Entre autres facteurs à l'origine de cette situation ''préoccupante'', Mme Kabouya a cité le drainage et le remblaiement pour l'agriculture et la construction, la surexploitation des ressources halieutique, ainsi que le défrichement et les changements climatiques. Aussi, l'accent a-t-il été mis sur les efforts consentis dans le domaine de la ''sensibilisation'' en proposant, chaque année, un thème fédérateur en lien avec l'actualité internationale qui tend essentiellement vers des problématiques ayant trait aux divers impacts que subissent les zones humides de par le monde.
Elle a rappelé, dans ce contexte, que la convention Ramsar est un instrument juridique intergouvernemental appelé à assurer ''la conservation et l'utilisation rationnelle et durable des zones humides ratifiée par plus de 170 pays à travers le monde, englobant près de 253 millions d'hectares.
L'Algérie y a adhéré par décret
présidentiel daté du 11 décembre 1982
Le choix de cette wilaya frontalière pour la célébration de cet événement n'est pas fortuit, a-t-elle également signalé, précisant que cette région dans l'extrême Nord-est du pays, constitue ''un haut lieu de la biodiversité''.

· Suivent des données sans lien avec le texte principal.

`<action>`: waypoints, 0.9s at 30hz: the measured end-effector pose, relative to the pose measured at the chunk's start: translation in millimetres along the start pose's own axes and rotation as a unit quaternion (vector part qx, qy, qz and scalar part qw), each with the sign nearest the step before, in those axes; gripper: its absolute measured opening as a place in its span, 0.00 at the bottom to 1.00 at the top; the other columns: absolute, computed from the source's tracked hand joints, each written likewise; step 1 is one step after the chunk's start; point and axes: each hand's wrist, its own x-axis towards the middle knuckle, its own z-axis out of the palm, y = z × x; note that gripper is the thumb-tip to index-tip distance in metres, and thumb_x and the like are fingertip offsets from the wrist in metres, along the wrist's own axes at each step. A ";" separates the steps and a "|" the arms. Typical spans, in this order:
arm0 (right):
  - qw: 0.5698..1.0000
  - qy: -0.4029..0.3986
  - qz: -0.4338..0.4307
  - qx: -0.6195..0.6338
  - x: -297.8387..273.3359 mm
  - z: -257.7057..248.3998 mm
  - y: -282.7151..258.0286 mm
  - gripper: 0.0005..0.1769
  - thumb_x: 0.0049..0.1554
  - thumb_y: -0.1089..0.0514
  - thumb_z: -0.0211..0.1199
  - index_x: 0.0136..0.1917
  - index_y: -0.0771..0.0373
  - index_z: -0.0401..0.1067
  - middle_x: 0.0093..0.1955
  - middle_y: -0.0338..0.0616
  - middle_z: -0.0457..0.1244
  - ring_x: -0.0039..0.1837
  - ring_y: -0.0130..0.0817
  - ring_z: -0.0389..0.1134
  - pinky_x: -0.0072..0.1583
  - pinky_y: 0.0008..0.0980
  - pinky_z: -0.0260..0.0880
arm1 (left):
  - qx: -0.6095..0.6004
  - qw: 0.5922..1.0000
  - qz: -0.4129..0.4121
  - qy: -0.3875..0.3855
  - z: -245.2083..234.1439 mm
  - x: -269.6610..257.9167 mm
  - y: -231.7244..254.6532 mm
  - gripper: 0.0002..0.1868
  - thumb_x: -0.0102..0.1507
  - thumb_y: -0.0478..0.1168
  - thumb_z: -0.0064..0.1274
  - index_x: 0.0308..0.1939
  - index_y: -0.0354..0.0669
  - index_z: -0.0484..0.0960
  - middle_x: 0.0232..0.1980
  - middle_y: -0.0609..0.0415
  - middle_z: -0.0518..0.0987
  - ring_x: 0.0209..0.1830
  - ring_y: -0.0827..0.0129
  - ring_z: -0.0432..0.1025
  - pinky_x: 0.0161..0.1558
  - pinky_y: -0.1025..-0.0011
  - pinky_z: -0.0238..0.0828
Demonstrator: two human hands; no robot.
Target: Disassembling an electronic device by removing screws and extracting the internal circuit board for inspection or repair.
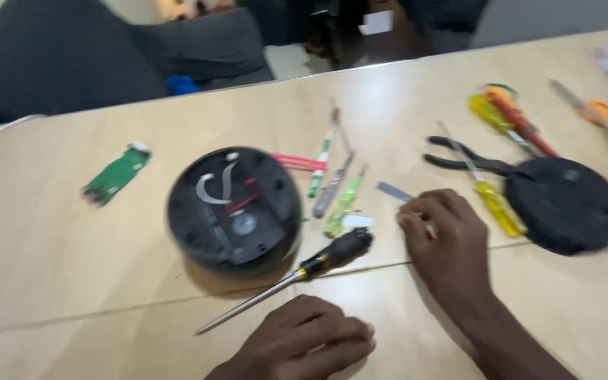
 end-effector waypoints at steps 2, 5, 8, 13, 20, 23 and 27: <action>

Ilhem Kabouya a longuement insisté sur la stratégie nationale mise en place dans le cadre d'une meilleure ''conservation'' de ces milieux naturels riches.
Lors de cette rencontre, organisée par la DGF sous le patronage du ministre de tutelle, l'accent a été, par ailleurs, mis sur le plan d'action 2015-2030, développé en 15 objectifs spécifiques et 27 activités.
Pour sa part, Nadjiba Bendjedda, chargée du bureau des ZH à la DGF a présenté une communication consacrée aux "zones humides et la biodiversité", dans laquelle elle a indiqué que ces milieux naturels sont considérés comme des écosystèmes ''clés" et des milieux de vie remarquables pour leur biodiversité. Accueillant des espèces ou des habitats à forte valeur patrimoniale qui fournissent des services fondamentaux, ces milieux naturels riches et diversifiés sont vitaux pour la survie de l'homme, a-t-elle précisé.
Le wali d'El Tarf, Harfouche Benarar, a, quant à lui, indiqué que cette wilaya compte le plus grand parc national en Algérie (Parc national d’El Kala) en plus de 10 zones classées sur la liste Ramsar.
Mettant en avant l'importance de la préservation des écosystèmes, par un développement durable et rationnelle, le même responsable a insisté sur l'importance de ces rencontres dans l'enrichissement des connaissances et la mise en place d'une vision consensuelle et une bonne gouvernance.
En plus de cette rencontre-débat, organisée au siège de la wilaya, une sortie au niveau du lac Tonga (El Kala), pour une observation ornithologique, la journée mondiale des zones humides a été marquée par une exposition des activités et divers produits de femmes rurales.